-- DATASET CONTENT follows --

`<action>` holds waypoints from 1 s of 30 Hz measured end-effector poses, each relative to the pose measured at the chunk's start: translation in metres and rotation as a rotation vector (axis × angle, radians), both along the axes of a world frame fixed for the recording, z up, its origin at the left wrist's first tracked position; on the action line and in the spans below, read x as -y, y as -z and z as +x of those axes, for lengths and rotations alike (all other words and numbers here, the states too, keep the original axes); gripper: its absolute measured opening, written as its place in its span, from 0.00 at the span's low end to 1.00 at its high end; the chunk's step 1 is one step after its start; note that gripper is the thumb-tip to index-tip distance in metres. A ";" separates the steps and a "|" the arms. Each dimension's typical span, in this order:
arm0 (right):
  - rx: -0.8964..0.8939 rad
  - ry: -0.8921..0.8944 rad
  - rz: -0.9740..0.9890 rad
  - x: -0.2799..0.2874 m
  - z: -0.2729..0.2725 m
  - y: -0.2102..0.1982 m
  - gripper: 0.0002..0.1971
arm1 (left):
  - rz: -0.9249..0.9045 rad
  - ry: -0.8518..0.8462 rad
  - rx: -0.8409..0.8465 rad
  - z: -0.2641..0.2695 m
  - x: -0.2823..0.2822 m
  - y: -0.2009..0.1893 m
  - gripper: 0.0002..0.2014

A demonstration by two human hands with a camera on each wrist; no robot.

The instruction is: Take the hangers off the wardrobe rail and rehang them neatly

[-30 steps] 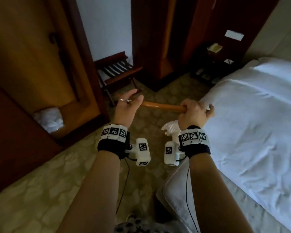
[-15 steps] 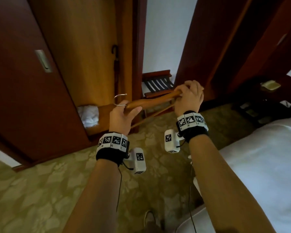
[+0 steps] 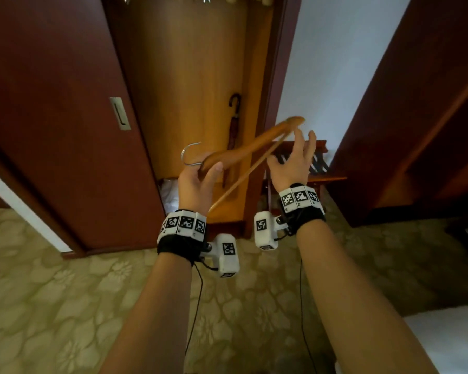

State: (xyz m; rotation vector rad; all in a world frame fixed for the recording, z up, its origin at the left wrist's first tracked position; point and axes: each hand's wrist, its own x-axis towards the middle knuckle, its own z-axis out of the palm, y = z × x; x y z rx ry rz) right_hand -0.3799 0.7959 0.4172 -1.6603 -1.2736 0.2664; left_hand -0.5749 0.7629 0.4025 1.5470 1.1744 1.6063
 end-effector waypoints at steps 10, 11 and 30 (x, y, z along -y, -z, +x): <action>-0.198 -0.629 -0.460 -0.087 -0.024 -0.001 0.32 | -0.047 -0.082 0.501 0.004 -0.091 -0.023 0.17; -0.173 -0.684 -0.516 -0.098 -0.027 0.000 0.35 | -0.051 -0.070 0.559 0.004 -0.104 -0.026 0.16; -0.040 -0.436 -0.105 -0.310 -0.105 -0.115 0.58 | 0.056 0.234 0.636 -0.049 -0.334 -0.152 0.28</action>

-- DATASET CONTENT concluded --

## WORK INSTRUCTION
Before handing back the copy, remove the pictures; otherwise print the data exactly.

## PROBLEM SOLUTION
`<action>` holds waypoints from 1 s of 30 Hz measured end-effector poses, each relative to the pose measured at the chunk's start: translation in metres and rotation as a rotation vector (axis × angle, radians), both along the axes of a world frame fixed for the recording, z up, its origin at the left wrist's first tracked position; on the action line and in the spans below, read x as -y, y as -z and z as +x of those axes, for lengths and rotations alike (all other words and numbers here, the states too, keep the original axes); gripper: its absolute measured opening, written as its place in its span, from 0.00 at the span's low end to 1.00 at its high end; the chunk's step 1 is one step after its start; note that gripper is the thumb-tip to index-tip distance in metres. A ";" separates the steps and a "|" the arms. Each dimension's typical span, in this order:
arm0 (right):
  - rx: -0.8964..0.8939 rad
  - ry: -0.8921..0.8944 rad
  - rz: -0.9740..0.9890 rad
  - x: -0.2799..0.2874 m
  - z: -0.2729..0.2725 m
  - y: -0.2102..0.1982 m
  - gripper: 0.0002..0.1971
arm1 (left):
  - rz: -0.9249..0.9045 rad
  - ry: -0.8518..0.8462 rad
  - rx: -0.8409..0.8465 rad
  - z: -0.2641..0.2695 m
  - x: -0.2823..0.2822 m
  - y: -0.2009..0.1893 m
  - gripper: 0.0002..0.2014

A demonstration by two human hands with a camera on each wrist; no robot.

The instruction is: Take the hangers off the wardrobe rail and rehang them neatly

[-30 steps] 
[-15 steps] 
[+0 steps] 

State: (xyz m; rotation vector rad; all in a world frame fixed for the recording, z up, its origin at the left wrist's first tracked position; point and axes: each hand's wrist, its own x-axis towards the middle knuckle, its own z-axis out of the palm, y = z × x; x y z rx ry rz) right_hand -0.3799 0.7959 0.4172 -1.6603 -1.2736 0.2664; left_hand -0.5749 0.7629 0.4025 1.5470 1.1744 1.6063
 end-effector waypoints at steps 10, 11 and 30 (x, y, z along -y, -z, +x): <action>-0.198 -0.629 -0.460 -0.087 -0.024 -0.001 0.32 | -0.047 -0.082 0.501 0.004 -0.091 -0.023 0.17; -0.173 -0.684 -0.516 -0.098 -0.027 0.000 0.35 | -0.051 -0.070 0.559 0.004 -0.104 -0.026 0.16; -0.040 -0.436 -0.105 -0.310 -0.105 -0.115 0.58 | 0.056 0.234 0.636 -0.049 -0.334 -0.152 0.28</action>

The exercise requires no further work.